What Do Physicians Think About Healthcare Costs?

Who is responsible for out-of-control healthcare costs and who needs to step up to the plate to fix them?  That's the gist of a recent survey of almost 4000 US physicians, of whom 2556 responded, with the results published in the Journal of the American Medical Association. Their responses are both informative and interesting, Rick and I agree on PodMed this week, and the authors hope that the results will help policy makers and healthcare reform types understand where doctors are coming from when new initiatives are undertaken.
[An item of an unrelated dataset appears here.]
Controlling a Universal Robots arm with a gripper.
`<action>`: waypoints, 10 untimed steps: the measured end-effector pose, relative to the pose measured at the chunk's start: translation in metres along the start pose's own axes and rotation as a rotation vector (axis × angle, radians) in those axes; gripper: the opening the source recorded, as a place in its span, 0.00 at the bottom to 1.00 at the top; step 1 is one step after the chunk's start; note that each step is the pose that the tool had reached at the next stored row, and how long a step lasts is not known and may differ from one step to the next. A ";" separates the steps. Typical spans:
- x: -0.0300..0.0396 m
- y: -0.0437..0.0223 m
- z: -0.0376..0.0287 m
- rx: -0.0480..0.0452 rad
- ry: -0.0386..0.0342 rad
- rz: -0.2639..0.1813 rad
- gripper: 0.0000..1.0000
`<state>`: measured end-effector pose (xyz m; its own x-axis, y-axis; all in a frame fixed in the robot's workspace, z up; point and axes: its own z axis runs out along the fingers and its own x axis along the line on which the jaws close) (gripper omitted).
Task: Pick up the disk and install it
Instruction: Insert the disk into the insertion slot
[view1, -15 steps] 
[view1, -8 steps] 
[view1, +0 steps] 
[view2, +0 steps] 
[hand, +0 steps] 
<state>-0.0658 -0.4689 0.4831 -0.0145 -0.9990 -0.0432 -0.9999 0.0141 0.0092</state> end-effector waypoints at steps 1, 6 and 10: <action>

Regarding who has 'major responsibility' for controlling healthcare costs, 60% of physicians said trial lawyers, followed closely by health insurance companies at 59%, hospitals and health systems at 56%, along with pharmaceutical and device manufacturers at the same percentage, and finally to round out the greater than 50% responsibility group, patients themselves at 52%.  Most interestingly, only 36% of responding physicians fingered physicians themselves as having major responsibility for controlling healthcare costs, a fact Rick and I both found fascinating.  I contrast this in the podcast with a recent Johns Hopkins study showing that when physicians are apprised of the true cost of tests they order, they voluntarily order fewer of them or seek less expensive alternatives: http://www.hopkinsmedicine.org/news/media/releases/comparison_shopping_by_doctors_saves_money

"Promoting continuity of care," was rated very enthusiastically by the majority of physicians queried (75%) as one means of reducing costs.  Both expanding access to quality and safety data as well as limiting access to expensive treatments with little net benefit were also enthusiastically embraced by greater than 50% of respondents.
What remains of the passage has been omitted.